Mereka sering datang ke dekat halam rumahku untuk bergosip dan mencemoohku, katanya
“awas, kita kemasukan orang dari ransum Jepang. Hati-hati suami kita bisa disaut. Mereka itu
orang nakal dan haus seks”. Harga diriku diinjak-injak sejak aku menjadi jugun ianfu, aku
memang merdeka dari pekerjaan itu, namun aku masih dalam penjajahan dan siksaan dari
masyarakat. Suamiku selalu berkata padaku “tak perlu dengar kata mereka, dia tidak hidup
sepertimu dia tidak akan mengerti berapa sempurnanya dirimu”.
Pernikahanku awalnya tidak didasari cinta kepada suamiku Amit, karena aku tidak bisa
mencintai seorang pria lagi. Namun, pernikahan kami akan abadi karena cinta dan
kesabaraannnya padaku.
Atas permintaanku kepada Amit Mangun, kami kembali ke kota kelahiranku agar aku dapat
menenangkan diri disana. Hidupku di Yogyakarta baik aku punya katering disana. Sangkin
laku kerasnya banyak yang ingin menjadi pegawai. Hingga aku punya 5 orang pegawai.

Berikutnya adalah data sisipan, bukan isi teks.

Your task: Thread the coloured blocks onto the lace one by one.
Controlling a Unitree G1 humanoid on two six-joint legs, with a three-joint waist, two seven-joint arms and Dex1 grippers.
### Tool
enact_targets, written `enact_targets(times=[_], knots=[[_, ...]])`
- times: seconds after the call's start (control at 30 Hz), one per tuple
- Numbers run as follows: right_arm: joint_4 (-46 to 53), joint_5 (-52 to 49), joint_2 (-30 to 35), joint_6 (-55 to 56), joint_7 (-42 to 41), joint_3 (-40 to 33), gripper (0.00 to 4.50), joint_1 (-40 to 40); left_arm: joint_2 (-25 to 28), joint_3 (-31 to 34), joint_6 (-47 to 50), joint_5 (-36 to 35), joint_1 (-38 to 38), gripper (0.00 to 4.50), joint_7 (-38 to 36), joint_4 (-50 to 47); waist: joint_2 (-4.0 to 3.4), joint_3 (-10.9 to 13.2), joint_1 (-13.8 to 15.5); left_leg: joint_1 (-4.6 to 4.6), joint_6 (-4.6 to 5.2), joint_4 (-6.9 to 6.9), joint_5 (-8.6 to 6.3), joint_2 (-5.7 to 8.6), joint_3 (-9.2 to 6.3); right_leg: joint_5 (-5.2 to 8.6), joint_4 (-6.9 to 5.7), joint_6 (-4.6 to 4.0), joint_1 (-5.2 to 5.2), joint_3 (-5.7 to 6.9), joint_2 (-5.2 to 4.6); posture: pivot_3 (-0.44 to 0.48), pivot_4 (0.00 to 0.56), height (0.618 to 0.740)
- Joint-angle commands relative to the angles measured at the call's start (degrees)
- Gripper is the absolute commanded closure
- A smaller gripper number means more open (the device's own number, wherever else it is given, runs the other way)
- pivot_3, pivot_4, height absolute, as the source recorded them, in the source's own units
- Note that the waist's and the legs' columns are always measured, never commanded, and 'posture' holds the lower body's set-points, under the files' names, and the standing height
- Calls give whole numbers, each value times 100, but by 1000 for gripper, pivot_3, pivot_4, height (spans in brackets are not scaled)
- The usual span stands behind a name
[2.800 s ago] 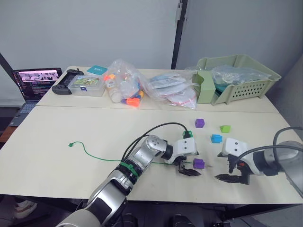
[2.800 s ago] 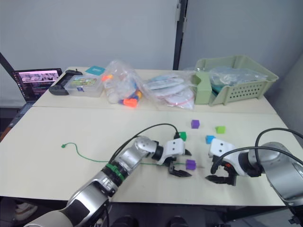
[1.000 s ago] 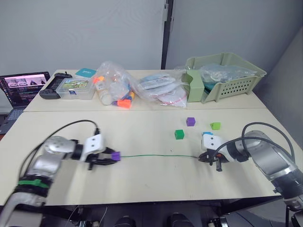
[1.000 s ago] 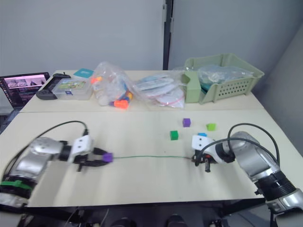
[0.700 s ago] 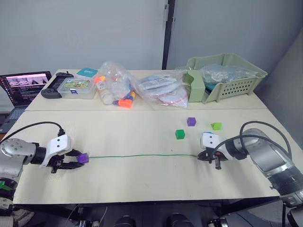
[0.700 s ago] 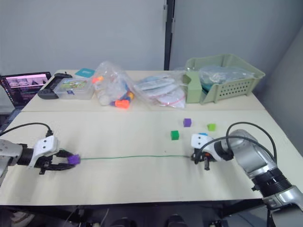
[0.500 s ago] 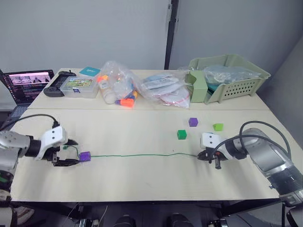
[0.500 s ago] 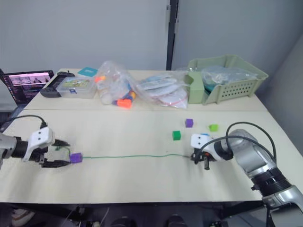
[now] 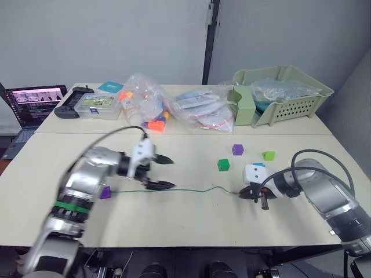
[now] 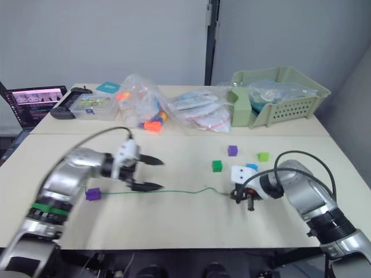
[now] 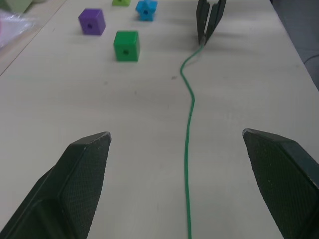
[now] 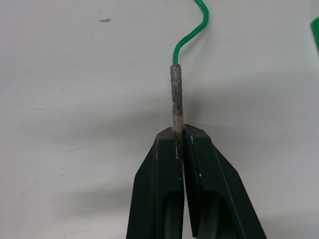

Namun kebahagian tidak akan bertahan lama. Disetiap kebahagiaan akan ada orang yang iri.
Pesaingkutahu kalau dulu aku pernah menjadi seorang jugun ianfu. Fakta itu ia gunakan
untuk menjatuhkan usahaku. Orang-orang tidak mau lagi memesan makananku hingga aku
bangkrut. Aku bingung kenapa orang tidak mau membeli makananku, apa hubungan nya
jugun ianfu dengan katering. Aku bahkan tidka punya penyakit yang menular. Kalau aku
[unya penyakit aku tidak akan menikah dengan ABRI.
Enam puluh tahun adalah waktu yang terlalu singkat untuk melupakan kenangan yang kelam.
Trauma itu masih membekas sampai kini.luka fisik memang bisa diobati namun tekan dari
hati tidak semudah itu. Aku tidak ingin berdiam dimasa tuaku. Aku kemabli ke Telawang.
Kulacak lokasi tempat dimana kami disiksa. Aku juga memperjuangkan keadilan pada kami
dengan berpergian keluar negeri. Aku pergi ke negeri Jepang, para aktivis LSM menunjukkan
rasa simpatinya yang mndalam kepada kami seorang jugun ianfu. Tugas ini begitu berat
bagiku namun harus kuperjuangkan. Teman-temanku kini berada dalm masa tuanya mereka
menaruh harapan yang besar padaku agar perjuangan kami dibayar dengan adil. Kami hanya
butuh pengakuan. Tapi bahkan tokoh-tokoh masyarakat, agama dan orang berpengaruh bukan
nya memberi bantuan tapi malah mengadili kami.
Hingga akhirnya aku mendengar kabar baik bahwa pemerintah Jepang bersedia membayar
ganti rugi terhadap Jugun Ianfu sebesar 380 juta yen. Mengenai dana itu aku memilih
menolak. Karena aku hanya butuh kata maaf dan nama baik kami kembali seperti dulu.